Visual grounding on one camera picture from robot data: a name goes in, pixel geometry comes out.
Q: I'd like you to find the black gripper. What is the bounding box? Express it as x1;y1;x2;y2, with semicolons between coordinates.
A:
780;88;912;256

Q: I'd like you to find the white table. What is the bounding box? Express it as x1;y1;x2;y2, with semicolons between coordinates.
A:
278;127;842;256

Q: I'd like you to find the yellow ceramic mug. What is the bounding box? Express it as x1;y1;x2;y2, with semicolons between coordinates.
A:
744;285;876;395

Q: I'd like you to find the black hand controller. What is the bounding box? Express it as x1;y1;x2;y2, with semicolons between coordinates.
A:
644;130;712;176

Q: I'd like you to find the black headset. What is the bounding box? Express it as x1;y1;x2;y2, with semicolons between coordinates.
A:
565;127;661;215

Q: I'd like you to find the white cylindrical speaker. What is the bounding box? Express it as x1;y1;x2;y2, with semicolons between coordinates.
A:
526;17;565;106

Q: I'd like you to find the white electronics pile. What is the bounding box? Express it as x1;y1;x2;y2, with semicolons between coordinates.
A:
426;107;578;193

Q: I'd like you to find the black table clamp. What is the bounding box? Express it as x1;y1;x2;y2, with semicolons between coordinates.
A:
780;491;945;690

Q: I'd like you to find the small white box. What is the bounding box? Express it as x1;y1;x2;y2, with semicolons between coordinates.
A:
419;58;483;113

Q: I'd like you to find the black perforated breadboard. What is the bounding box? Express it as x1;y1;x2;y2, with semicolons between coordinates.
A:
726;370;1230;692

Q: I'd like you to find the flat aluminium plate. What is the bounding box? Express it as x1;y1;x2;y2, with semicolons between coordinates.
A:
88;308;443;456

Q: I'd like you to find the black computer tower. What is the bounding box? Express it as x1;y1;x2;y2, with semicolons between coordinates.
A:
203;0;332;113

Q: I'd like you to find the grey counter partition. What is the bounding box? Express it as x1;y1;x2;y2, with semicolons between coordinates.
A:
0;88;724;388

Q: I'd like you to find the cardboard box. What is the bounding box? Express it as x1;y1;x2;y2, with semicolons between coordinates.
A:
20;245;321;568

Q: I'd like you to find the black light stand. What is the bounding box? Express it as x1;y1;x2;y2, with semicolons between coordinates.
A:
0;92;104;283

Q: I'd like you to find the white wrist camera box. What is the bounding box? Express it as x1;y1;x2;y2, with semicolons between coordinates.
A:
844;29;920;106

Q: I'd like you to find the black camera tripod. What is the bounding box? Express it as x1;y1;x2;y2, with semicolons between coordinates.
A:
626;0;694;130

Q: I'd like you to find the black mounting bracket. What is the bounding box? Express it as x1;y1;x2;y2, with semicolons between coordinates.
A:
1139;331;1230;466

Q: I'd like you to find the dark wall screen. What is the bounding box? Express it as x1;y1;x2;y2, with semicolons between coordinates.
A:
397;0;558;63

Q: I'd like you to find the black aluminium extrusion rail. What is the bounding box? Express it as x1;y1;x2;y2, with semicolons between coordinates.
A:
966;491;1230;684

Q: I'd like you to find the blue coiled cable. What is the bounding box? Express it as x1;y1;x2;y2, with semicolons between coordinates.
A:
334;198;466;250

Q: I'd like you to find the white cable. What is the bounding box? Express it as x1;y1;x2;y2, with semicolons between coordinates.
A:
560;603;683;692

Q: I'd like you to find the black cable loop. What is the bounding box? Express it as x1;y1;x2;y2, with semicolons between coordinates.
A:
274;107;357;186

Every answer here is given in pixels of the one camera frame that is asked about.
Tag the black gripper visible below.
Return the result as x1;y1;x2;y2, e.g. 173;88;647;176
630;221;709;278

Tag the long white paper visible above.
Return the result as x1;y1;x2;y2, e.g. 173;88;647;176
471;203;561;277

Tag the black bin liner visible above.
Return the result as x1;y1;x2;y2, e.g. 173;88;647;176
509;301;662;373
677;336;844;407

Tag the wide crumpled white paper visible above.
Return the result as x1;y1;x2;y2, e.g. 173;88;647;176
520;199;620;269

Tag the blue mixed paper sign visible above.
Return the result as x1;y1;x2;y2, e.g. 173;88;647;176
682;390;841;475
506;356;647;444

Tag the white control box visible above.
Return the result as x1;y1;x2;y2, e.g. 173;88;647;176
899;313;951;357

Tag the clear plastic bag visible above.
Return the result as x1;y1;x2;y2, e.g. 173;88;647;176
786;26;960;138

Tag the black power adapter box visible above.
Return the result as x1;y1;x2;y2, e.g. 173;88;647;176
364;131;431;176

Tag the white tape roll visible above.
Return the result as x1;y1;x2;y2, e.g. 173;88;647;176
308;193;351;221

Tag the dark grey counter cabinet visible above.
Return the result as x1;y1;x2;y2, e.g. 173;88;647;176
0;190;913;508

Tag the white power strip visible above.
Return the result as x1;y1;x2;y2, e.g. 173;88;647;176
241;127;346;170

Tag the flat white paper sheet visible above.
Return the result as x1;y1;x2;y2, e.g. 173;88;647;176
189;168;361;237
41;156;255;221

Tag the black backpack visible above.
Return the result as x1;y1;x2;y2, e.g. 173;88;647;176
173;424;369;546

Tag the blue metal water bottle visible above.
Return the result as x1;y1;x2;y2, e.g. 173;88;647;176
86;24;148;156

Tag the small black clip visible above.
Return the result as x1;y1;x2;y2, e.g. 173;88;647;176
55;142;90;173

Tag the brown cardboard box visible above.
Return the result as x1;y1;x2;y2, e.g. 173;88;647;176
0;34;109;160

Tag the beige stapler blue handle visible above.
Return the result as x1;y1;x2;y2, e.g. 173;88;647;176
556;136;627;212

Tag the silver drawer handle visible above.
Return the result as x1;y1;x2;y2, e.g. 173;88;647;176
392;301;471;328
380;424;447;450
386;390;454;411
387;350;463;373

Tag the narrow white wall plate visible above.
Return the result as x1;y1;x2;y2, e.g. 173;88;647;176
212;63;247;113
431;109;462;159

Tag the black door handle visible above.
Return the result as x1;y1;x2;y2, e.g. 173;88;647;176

● ● ●

Could you set down, word for word, only the lines above from the line with "Tag the beige" to the line with "Tag the black door handle visible above.", including both?

Tag the beige stapler blue handle visible above.
Return the result as x1;y1;x2;y2, e.g. 173;88;647;176
556;136;627;212

Tag the silver drawer handle visible above.
Return the result as x1;y1;x2;y2, e.g. 173;88;647;176
392;301;471;328
380;424;447;450
386;390;454;411
387;350;463;373

Tag the narrow white wall plate visible above.
Return the result as x1;y1;x2;y2, e.g. 173;88;647;176
212;63;247;113
431;109;462;159

Tag the black door handle visible above.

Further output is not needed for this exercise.